Midi_synth: a software MIDI synthesizer

I’ve been playing around with libfluidsynth which is a software MIDI synthesizer. The nice part (for me at least) is that it can play notes without any additional hardware and the software setup is simple once you get libfluidsynth and a soundfont installed.

I’m finding that I don’t have time to do justice to a music library in Elixir and I don’t think that I have the musical background to do it anyway. It has been a lot of fun, though, so I packaged up the raw MIDI interface and posted it at https://hex.pm/packages/midi_synth.

The library doesn’t have a sequencer. You just give it MIDI commands and it immediately runs them. Thanks to Elixir’s binary syntax, this is actually not too bad to work with. There is some example code to get you started. Please read the README.md for getting libfluidsynth and a soundfont file.

8 Likes

Hello.

I wrote a code that generate music of Takeuchi function.
Thank you for good library.

5 Likes

This is great! Thank you for posting.

You have motivated me to clean up and improve the source code for the library. I will publish updates soon.

Frank

4 Likes

I just released midi_synth v0.3.0 which is a substantial update to the library. Unfortunately, it is completely backwards incompatible with v0.2.0, but on the plus side, it fixes quite a few big mistakes I made a couple years ago.
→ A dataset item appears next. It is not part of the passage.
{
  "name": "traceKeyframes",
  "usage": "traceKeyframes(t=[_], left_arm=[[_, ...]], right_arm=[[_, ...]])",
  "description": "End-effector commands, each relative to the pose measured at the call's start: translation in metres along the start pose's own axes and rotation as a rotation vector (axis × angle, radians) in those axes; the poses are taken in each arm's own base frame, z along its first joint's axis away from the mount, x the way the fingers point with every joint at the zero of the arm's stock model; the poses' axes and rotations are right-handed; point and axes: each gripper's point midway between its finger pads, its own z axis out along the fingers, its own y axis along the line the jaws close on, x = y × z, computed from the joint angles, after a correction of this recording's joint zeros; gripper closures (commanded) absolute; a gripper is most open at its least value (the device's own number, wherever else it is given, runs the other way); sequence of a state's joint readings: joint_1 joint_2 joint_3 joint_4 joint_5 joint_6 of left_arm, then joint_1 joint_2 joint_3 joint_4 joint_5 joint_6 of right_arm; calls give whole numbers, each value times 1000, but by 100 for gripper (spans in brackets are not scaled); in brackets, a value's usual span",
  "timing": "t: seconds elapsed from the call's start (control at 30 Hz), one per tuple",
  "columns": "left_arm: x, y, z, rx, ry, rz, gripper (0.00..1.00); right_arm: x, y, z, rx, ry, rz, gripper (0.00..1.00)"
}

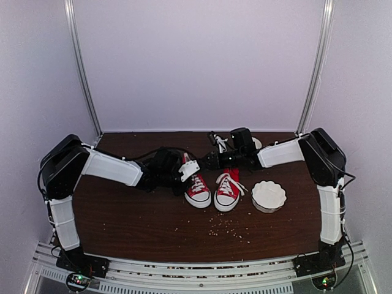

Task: Tie the shoes
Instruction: Pull the crossed shoelace on the shoe.

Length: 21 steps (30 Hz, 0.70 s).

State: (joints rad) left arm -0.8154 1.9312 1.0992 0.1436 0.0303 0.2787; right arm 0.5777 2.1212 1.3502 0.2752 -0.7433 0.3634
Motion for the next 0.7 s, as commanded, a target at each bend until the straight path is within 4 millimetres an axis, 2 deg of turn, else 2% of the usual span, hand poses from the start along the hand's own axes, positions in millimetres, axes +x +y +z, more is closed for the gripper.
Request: traceKeyframes(t=[0.0, 0.1, 0.2, 0.27, 0.57, 0.67], left_arm=[[6, 8, 1, -51, 57, -75, 73], [13, 13, 1, -66, 86, -120, 73], [12, 12, 2, -59, 89, -164, 86], [12, 13, 3, -57, 94, -176, 90], [18, 18, 9, -88, 136, -196, 85], [20, 17, 10, -82, 150, -191, 87]], right_arm=[[-6, 2, 0, 11, -12, -27, 59], [-6, 2, 0, 12, -11, -32, 59], [-5, 2, -1, 13, -9, -34, 59], [-5, 3, -1, 13, -9, -36, 59], [-5, 5, -3, 7, -9, -47, 59], [-4, 6, -3, 4, -5, -46, 60]])
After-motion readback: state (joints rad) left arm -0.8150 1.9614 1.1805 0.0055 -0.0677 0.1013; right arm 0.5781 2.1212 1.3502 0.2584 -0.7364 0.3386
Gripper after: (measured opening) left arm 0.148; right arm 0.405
The main module, MIDISynth, only handles low level MIDI commands now. I moved the helper functions for playing simple songs and for encoding MIDI commands to other modules. My hope is that other libraries can build upon the flexibility of being able to send nearly any MIDI command to midi_synth and not be constrained the library. See the docs for examples. I think that the changes that need to be made to existing code are self-explanatory since the API was pretty small anyway.

Besides the name changes and API functions moving around, you now need to start a software MIDI synth yourself. You can do that by calling MIDISynth.start_link/1 manually or by including it in one of your supervision trees.

Other improvements include:

  1. All configuration is passed to MIDISynth.start_link/1. I removed the one use of the application environment, so you can now start up multiple synthesizers with different sound fonts if you want.
  2. C code gets built under _build. This sounds small, but it prevents a number of issues especially if anyone ever starts cross-compiling midi_synth for Nerves.
  3. The build system automatically downloads a Creative Commons-licensed general MIDI soundfont. This step could be improved, but at the moment, it simplifies getting started and this soundfont file is probably sufficient for most people.

I’ve tested this on OSX and Linux, and it seems to work. Of course, it’s audio, so Linux friends, please help if there are settings that you need tweaked or need to be exposed as user-configurable.